Aim of the exercise:
Starting at the line that contains "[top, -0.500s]" and stopping after the last line, set down the listing exactly as it is. Add nothing.

Data excerpt:
* * *

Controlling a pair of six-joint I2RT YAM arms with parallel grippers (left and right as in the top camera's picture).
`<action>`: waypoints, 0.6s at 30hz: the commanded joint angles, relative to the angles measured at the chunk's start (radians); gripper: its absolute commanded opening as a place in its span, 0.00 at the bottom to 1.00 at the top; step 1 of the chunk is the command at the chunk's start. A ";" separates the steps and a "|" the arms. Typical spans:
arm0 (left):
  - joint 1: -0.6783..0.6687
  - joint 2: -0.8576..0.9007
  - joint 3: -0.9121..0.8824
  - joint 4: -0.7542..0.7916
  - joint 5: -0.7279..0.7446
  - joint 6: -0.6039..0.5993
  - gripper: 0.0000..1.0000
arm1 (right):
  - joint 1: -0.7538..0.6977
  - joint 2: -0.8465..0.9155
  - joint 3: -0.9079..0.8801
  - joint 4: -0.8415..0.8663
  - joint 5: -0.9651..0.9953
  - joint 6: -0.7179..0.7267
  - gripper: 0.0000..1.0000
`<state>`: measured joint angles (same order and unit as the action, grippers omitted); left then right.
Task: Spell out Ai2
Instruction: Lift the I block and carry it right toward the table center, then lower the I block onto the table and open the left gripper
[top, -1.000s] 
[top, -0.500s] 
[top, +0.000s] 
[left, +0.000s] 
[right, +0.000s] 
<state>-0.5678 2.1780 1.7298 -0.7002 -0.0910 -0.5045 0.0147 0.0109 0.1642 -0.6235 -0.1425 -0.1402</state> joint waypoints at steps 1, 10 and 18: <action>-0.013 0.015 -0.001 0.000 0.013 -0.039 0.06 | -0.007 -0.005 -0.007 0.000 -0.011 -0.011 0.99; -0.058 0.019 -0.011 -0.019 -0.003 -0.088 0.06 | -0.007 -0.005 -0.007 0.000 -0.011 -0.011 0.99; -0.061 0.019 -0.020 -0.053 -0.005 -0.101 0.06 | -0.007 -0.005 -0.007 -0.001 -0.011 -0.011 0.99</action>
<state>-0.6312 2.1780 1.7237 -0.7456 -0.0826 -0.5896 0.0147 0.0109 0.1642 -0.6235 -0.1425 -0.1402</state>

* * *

Exercise output:
[top, -0.500s] 
[top, +0.000s] 
[left, +0.000s] 
[right, +0.000s] 
<state>-0.5678 2.1780 1.7298 -0.7002 -0.0910 -0.5045 0.0147 0.0109 0.1642 -0.6235 -0.1425 -0.1402</state> joint waypoints at steps 1, 10 and 18: <action>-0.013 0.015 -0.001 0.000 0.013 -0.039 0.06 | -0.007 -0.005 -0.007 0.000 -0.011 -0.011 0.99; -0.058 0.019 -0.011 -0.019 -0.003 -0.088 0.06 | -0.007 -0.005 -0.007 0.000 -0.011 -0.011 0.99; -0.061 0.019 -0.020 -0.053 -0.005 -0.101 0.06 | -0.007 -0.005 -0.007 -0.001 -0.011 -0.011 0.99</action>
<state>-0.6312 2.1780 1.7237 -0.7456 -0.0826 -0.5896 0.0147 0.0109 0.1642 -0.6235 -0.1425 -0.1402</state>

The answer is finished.